(Records drawn from a dataset)

□ □ □ □ □

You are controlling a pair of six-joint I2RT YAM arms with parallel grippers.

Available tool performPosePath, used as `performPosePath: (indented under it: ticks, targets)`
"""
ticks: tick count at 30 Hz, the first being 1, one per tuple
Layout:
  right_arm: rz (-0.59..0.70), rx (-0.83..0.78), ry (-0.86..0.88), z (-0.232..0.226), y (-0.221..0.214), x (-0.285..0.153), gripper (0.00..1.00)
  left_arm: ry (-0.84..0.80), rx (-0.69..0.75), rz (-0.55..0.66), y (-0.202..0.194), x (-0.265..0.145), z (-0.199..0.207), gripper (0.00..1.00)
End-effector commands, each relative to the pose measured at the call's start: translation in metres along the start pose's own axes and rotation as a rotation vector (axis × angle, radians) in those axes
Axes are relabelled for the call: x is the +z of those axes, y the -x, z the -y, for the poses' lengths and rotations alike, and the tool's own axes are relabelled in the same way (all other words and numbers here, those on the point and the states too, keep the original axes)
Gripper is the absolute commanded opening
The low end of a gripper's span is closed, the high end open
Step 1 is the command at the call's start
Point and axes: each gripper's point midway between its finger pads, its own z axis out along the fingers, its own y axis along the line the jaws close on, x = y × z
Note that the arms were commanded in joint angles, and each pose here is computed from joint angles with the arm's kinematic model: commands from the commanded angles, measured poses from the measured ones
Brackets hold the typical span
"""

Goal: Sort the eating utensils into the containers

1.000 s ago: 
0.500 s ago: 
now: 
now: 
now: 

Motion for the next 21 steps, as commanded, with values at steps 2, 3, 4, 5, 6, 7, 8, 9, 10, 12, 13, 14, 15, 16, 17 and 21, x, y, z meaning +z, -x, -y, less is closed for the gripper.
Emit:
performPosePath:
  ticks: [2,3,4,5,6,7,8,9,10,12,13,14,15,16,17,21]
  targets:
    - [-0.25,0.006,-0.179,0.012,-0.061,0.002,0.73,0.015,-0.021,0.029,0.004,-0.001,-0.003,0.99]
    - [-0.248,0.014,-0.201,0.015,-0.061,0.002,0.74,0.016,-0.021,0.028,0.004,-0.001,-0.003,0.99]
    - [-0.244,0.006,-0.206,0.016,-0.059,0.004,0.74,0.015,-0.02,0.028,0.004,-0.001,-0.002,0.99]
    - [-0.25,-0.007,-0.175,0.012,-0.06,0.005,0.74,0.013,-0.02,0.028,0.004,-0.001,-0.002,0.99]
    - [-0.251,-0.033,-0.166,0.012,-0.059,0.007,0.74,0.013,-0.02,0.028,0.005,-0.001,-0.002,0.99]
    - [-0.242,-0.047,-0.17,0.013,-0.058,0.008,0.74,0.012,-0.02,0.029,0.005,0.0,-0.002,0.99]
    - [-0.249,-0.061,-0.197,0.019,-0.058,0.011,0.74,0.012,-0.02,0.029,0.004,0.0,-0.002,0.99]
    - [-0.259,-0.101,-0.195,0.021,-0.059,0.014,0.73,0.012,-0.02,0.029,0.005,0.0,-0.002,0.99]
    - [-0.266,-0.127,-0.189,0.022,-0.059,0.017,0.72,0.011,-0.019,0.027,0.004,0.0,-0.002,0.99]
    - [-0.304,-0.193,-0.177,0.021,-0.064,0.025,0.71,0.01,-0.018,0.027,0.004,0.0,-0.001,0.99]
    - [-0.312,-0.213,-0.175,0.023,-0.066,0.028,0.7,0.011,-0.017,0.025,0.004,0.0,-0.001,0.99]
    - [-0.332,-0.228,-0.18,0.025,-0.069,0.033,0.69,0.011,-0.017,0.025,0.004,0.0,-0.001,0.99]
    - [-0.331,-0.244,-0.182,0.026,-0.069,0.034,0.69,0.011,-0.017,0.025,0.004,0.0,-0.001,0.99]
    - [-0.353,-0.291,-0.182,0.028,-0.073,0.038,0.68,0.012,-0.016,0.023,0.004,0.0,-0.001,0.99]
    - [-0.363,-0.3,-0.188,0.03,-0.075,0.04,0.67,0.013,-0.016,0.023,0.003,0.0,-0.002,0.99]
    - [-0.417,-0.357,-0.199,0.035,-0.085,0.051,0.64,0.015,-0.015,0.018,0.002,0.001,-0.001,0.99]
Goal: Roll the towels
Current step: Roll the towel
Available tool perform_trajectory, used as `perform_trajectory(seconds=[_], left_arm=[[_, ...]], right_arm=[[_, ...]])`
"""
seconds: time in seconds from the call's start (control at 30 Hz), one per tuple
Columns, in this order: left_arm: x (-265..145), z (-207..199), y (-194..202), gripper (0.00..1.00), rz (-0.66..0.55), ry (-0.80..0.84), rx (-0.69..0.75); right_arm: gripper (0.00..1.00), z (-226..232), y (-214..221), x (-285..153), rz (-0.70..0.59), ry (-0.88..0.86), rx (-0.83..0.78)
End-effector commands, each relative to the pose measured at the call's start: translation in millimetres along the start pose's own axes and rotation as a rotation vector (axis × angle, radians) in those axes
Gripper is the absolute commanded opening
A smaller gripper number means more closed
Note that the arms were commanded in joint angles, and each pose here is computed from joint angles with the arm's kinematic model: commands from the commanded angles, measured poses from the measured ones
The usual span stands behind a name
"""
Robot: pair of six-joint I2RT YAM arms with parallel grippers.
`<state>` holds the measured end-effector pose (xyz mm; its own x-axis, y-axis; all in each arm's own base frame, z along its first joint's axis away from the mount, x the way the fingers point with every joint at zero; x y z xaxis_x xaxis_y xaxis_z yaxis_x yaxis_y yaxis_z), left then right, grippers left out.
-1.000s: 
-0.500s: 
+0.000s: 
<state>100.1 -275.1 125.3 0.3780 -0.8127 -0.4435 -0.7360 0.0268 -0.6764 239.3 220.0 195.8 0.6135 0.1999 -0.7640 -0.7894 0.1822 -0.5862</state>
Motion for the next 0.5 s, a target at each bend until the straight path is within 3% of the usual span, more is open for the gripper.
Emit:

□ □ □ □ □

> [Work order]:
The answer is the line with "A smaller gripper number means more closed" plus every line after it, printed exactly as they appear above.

> [The answer]:
A smaller gripper number means more closed
Note that the arms were commanded in joint angles, and each pose here is computed from joint angles with the arm's kinematic model: commands from the commanded angles, measured poses from the measured ones
The usual span stands behind a name
"""
Robot: pair of six-joint I2RT YAM arms with parallel grippers.
`<state>` holds the measured end-effector pose (xyz mm; its own x-axis, y-axis; all in each arm's own base frame, z along its first joint's axis away from the mount, x the way the fingers point with every joint at zero; x y z xaxis_x xaxis_y xaxis_z yaxis_x yaxis_y yaxis_z), left then right, grippers left out.
-1.000s: 
-0.500s: 
+0.000s: 
<state>100.1 -275.1 125.3 0.3780 -0.8127 -0.4435 -0.7360 0.0268 -0.6764 239.3 220.0 195.8 0.6135 0.1999 -0.7640 -0.7894 0.1822 -0.5862</state>
Motion for the next 0.5 s, a target at each bend until the straight path is within 3% of the usual span, more is open for the gripper.
Emit:

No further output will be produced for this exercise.